TASK DATA -
· · · · · · ·

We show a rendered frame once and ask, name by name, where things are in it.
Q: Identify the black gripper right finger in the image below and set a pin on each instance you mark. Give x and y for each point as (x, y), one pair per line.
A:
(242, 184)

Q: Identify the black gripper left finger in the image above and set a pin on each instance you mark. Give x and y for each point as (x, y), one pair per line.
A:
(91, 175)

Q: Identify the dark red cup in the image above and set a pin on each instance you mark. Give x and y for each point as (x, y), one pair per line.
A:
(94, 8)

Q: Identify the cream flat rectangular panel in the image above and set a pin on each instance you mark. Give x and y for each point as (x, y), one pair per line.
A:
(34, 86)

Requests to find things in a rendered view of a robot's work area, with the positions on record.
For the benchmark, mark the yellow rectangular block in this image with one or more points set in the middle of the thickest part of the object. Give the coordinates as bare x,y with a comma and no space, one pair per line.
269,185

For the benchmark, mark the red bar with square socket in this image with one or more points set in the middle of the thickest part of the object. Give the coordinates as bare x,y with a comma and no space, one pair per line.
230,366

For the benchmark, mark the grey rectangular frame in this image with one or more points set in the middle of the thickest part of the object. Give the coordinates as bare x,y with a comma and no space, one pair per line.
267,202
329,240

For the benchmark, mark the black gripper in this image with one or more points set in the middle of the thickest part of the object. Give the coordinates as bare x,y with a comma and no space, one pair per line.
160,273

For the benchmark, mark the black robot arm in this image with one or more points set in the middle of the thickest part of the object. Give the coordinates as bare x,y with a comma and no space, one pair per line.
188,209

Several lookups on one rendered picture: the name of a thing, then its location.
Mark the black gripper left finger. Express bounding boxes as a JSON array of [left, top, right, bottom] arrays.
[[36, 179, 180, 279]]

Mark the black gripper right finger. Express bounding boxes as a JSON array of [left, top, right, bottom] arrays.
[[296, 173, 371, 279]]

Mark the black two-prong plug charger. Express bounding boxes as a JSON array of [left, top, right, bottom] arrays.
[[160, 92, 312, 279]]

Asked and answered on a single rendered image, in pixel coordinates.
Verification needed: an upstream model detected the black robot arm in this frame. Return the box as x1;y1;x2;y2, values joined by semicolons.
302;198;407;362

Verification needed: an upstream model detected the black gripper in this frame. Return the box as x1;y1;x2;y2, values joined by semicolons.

· · · · · · ·

INSTRUCTIONS TO FOLLOW -
From the listing, copy each line containing the word "Identify".

REPLY -
Q: Identify the black gripper right finger in the image below and set a pin on each instance you mark. Give x and y for each point as (x, y), one pair per line.
Q: Identify the black gripper left finger in the image above and set a pin on each instance you mark. Give x and y for each point as (x, y), one pair per line.
Q: Identify the dark red cup in the image above and set a pin on each instance you mark. Give x and y for each point as (x, y), one pair per line.
Q: Identify the cream flat rectangular panel in the image above and set a pin on each instance you mark. Give x and y for each point as (x, y), one pair per line.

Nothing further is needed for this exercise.